Es Fangar is an ecologically managed agricultural endeavour. It is the largest estate in the municipality of Manacor and a wide selection of certified organic, vegan as vegetarian wines are being produced on the premise. A large section of the estate is listed as an ANEI (natural protection area).

Location 
Es Fangar, the largest estate in the area of the cities of Manacor and Felanitx, is located in the southeast of Mallorca. It is the largest organically managed finca in the Balearic Islands and measures a total of 1000 hectares with its own nature reserve of approximately 400 hectares. 

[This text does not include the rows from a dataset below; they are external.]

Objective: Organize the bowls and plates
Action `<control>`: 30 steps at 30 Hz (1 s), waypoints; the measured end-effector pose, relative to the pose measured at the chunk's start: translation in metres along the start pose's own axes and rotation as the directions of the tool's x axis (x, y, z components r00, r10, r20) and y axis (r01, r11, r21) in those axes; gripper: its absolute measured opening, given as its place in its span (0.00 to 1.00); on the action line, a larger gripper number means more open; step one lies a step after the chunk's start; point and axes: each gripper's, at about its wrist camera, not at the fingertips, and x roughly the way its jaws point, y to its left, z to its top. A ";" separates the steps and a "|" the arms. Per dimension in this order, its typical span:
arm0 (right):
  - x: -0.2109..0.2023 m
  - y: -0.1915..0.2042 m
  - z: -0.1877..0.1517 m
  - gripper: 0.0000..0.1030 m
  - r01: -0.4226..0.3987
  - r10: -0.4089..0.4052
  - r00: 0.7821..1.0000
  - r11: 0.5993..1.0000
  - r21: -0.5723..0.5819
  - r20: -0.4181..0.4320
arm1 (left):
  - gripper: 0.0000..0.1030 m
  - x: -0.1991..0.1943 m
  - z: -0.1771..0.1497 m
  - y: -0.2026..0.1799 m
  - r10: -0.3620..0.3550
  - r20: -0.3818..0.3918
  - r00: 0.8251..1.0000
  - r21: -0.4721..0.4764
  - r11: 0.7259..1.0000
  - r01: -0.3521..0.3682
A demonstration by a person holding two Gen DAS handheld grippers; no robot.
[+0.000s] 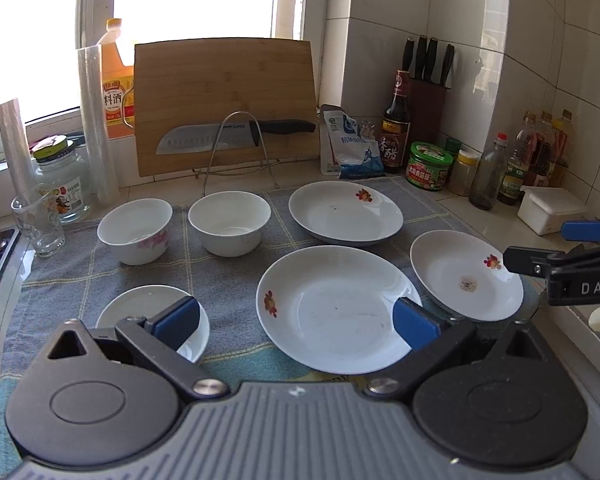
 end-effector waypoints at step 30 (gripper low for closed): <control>0.106 -0.116 -0.090 1.00 -0.312 0.301 0.932 0.950 -0.024 -0.202 | 0.96 0.191 0.068 -0.152 -0.215 -0.275 0.937 0.319 0.899 0.300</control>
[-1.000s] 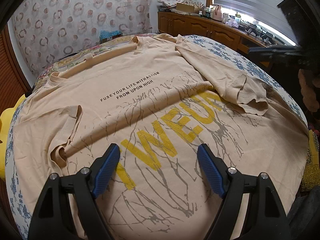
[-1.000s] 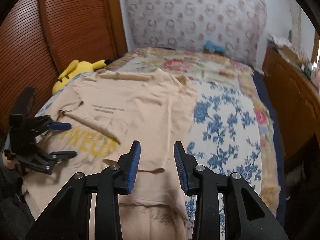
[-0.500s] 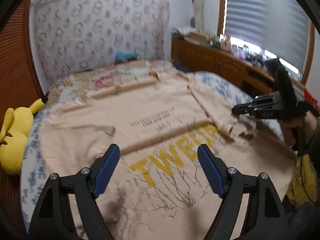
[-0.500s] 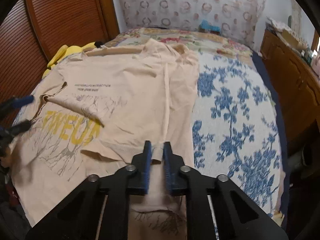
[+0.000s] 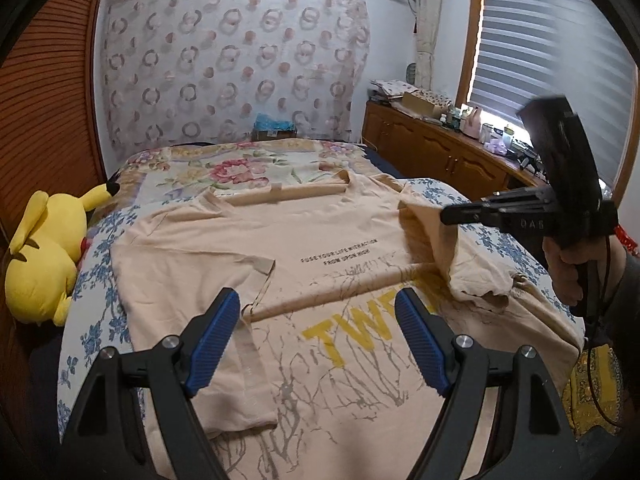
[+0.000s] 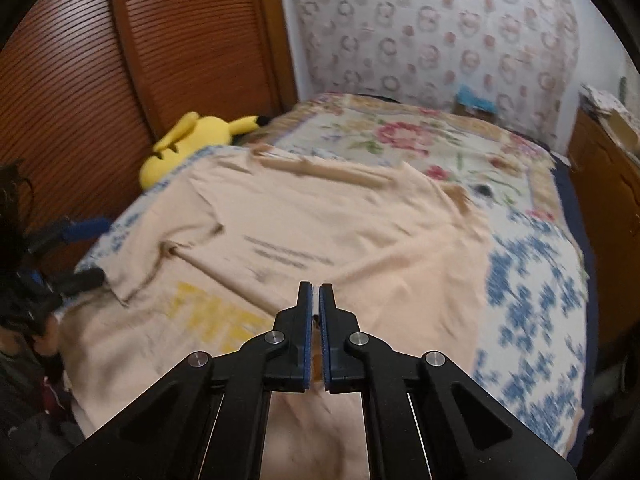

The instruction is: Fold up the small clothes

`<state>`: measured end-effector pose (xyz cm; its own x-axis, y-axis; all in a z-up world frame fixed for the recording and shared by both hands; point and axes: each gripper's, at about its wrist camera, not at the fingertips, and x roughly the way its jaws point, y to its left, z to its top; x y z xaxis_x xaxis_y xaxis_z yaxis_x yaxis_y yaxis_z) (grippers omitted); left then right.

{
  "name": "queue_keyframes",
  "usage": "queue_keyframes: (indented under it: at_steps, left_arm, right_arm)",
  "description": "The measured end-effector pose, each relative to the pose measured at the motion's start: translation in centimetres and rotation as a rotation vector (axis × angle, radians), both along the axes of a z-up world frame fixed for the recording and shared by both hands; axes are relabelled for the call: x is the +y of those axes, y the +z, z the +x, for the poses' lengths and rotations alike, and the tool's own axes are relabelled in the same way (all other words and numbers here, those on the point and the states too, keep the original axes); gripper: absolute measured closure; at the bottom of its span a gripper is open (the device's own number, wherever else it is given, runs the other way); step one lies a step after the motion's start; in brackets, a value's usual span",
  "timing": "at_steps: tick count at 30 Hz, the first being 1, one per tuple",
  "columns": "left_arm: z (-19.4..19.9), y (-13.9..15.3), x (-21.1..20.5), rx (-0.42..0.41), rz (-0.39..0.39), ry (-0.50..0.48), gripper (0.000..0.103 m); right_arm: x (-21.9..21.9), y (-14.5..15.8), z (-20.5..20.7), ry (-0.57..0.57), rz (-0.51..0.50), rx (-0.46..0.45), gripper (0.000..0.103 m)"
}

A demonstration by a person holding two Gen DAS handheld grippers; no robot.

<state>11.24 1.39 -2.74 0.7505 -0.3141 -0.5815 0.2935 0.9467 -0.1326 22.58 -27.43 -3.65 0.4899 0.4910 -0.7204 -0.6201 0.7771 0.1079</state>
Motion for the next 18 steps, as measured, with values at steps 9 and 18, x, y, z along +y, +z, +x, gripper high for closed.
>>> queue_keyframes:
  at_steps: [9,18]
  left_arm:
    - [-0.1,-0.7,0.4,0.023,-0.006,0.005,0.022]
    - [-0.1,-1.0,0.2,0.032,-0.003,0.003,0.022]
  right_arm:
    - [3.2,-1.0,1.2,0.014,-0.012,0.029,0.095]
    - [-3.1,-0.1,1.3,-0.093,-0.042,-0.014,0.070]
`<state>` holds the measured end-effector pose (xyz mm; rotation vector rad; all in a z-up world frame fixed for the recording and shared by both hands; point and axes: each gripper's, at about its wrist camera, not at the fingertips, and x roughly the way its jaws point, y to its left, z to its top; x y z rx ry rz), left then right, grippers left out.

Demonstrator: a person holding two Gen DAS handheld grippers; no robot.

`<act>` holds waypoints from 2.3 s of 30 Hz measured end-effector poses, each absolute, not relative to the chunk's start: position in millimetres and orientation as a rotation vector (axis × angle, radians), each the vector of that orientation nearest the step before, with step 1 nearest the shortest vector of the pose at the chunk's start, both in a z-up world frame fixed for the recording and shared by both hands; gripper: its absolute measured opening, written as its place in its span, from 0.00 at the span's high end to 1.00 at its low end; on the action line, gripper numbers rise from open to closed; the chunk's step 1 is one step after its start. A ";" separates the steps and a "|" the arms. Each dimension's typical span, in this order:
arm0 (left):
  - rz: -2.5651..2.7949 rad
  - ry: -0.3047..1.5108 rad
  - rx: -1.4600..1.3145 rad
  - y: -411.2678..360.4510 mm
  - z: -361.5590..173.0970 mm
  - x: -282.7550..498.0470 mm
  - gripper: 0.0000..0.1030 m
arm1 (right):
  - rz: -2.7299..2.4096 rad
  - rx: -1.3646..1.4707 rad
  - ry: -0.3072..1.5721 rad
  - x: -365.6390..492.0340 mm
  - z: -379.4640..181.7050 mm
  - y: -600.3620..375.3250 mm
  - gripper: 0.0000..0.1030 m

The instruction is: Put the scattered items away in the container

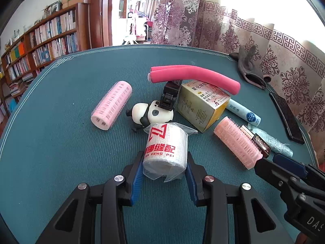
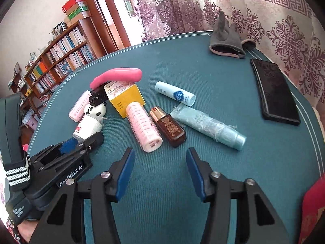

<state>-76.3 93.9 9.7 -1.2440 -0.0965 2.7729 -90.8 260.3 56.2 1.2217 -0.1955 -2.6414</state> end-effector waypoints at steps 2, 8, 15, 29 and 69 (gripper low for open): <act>2.777 -0.092 -1.243 95.0 9.5 -76.6 0.62 | -2.662 1.201 -0.126 -98.0 59.7 252.3 0.45; 2.780 -0.099 -1.237 94.6 9.0 -75.8 0.62 | -2.624 1.159 -0.010 -115.3 59.7 235.6 0.50; 2.785 -0.093 -1.238 95.7 8.8 -75.9 0.62 | -2.621 1.126 0.147 -121.7 56.9 225.2 0.53; 2.846 -0.106 -1.218 88.8 12.6 -70.2 0.62 | -2.654 1.084 0.592 -101.3 42.1 187.9 0.69; 2.705 0.089 -1.026 150.8 38.2 -12.2 0.62 | -2.994 1.101 -0.061 51.2 105.7 325.6 0.70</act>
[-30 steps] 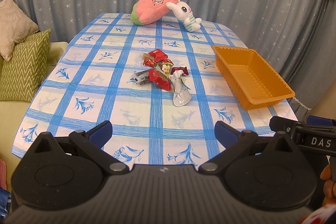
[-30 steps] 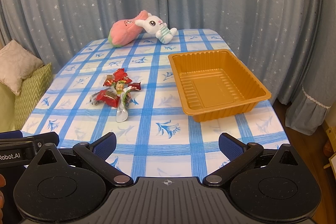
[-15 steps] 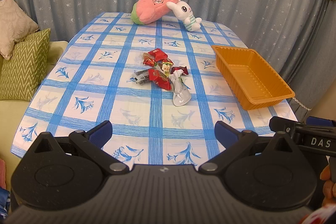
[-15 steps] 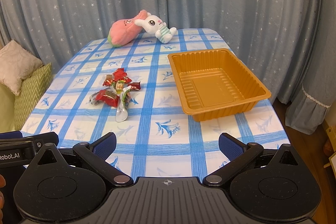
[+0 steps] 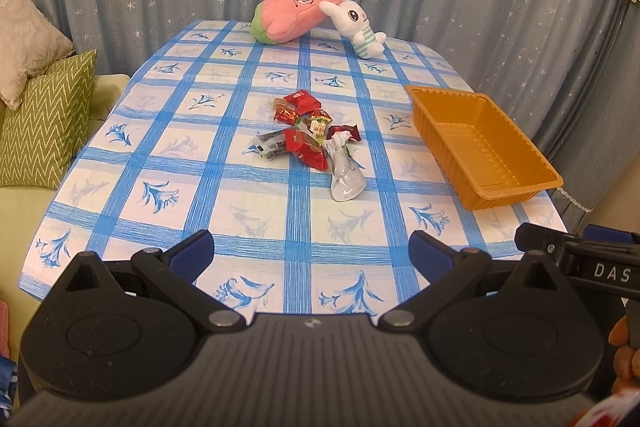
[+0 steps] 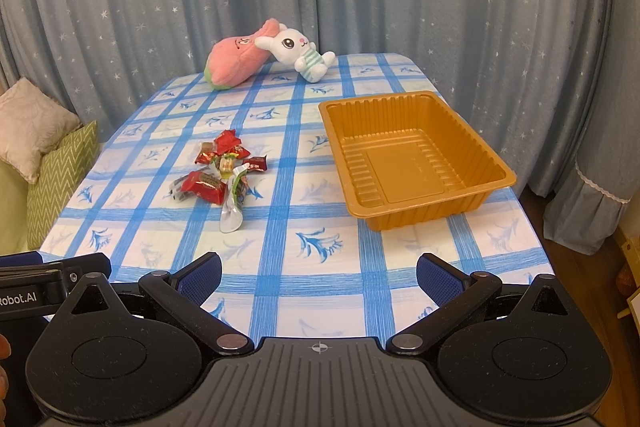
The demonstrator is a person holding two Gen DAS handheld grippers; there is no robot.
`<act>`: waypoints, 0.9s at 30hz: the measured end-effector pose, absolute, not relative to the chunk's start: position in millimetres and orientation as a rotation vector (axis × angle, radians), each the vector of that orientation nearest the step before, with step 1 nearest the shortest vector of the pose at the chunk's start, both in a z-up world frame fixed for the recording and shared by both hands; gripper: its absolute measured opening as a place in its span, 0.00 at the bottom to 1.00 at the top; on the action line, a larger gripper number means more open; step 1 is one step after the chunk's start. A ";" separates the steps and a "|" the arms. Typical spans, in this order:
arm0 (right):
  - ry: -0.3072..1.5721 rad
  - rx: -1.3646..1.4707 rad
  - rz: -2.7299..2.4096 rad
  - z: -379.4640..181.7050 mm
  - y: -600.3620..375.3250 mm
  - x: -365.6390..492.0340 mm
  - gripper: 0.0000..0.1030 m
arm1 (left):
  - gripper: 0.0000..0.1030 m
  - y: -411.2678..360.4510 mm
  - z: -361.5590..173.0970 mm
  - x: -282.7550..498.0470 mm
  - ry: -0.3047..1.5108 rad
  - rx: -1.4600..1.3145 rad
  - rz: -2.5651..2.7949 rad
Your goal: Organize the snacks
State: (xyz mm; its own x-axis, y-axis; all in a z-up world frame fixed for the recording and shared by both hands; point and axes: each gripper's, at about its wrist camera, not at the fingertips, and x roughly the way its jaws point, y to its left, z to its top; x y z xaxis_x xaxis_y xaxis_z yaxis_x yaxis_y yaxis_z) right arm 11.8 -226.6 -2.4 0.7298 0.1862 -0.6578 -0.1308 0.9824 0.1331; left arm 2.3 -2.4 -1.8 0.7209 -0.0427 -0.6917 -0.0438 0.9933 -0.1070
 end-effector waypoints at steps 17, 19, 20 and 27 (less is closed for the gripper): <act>0.711 0.114 0.234 -30.2 -201.2 73.5 0.99 | 0.99 48.9 -37.9 82.4 0.792 -0.105 0.048; 0.715 0.121 0.249 -36.3 -193.1 87.7 0.96 | 0.99 54.3 -42.9 98.0 0.793 -0.088 0.050; 0.720 0.122 0.257 -39.8 -188.5 95.3 0.93 | 0.98 57.2 -45.5 105.9 0.795 -0.082 0.048; 0.766 0.151 0.319 -70.6 -160.4 150.8 0.73 | 0.95 72.5 -68.6 158.4 0.816 -0.042 0.022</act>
State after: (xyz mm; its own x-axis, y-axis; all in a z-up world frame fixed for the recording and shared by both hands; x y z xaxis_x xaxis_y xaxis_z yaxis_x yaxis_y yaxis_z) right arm 150.8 -160.4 -70.6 0.6758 0.3373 -0.6554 -0.2281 0.9412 0.2492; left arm 158.4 72.5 -68.6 0.6847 0.0036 -0.7288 -0.0364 0.9989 -0.0293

The premise is framed by a mountain landscape, thus its own microclimate.The nature reserve is a retreat for many endangered plant and animal species. Countless bird species, turtles, wild goats and rare species of insects such as wild bees, butterflies, praying mantises, bumblebees, dragonflies and more find a protected habitat here. In addition, Es Fangar has the largest pine forest in the southeast of Mallorca and combines an impressive mountain and rock landscapes with high plateaus and vast valleys.

History 
Es Fangar looks back on an eventful history. As the only coherent historical property, the megafinca has survived history almost unharmed. The property was owned by the Truyol family and Marqués de la Torre de Fangar for many decades and originally covered an area of over 3,500 hectares. His wife Marquésa de la Torre Villalonga de Fangar was actively involved in the fate of Es Fangar, which was more than extraordinary in Mallorca at that time. In the early 20th century, the property was acquired by the Armstrong family in Bonnin, and at the turn of the millennium, all property was owned by a Swiss entrepreneurial family. The renaturation and renovation of the finca is being continued by the new owners since the takeover at the turn of the millennium. Meanwhile, the historically valuable Possession provides jobs for more than 95 employees. Due to the few changes of ownership, the enormous financial commitment and visions of the new owners, the entire finca could be preserved as an organic farm with many original features and be aligned in a modern, economically successful future.

Management 
The management is strictly biological. The individual departments complement each other as a holistic concept and in regards to the wines the finca follows the terroir approach. The soil remains closed over a large area, which guarantees the highest possible minerality in the vines and the best health of the plant roots. 
Soil ventilation happens naturally with the planting of taproots and legumes. Biodiversity is ensured by natural colonization of soil insects. In addition to pollinating of the entire plant life at Es Fangar, honey bees also serve to care for the grapevines. They pick up the nectar for the wine by consuming the nectar of torn grapes. Plants enjoy the same status as animals. Their habitat is also respected with the utmost care by being done by hand for a great part and the use of machines is renounced as far as possible. Due to its embedded location in the surrounding hilly landscape, Es Fangar has an exceptional microclimate, which, among other positive effects, gives Es Fangar wines a unique selling proposition.

Philosophy 
Es Fangar sees itself as a generational project with the goal of managing the entire finca ecologically sustainable. The owners are visionaries and advocates of modern, global and sustainable corporate governance. Natives, soil-acquainted and agricultural employees bring their knowledge in viniculture, agriculture and olives. An internationally positioned team looks after the stud training, taking the globally proven German FN training guideline into account.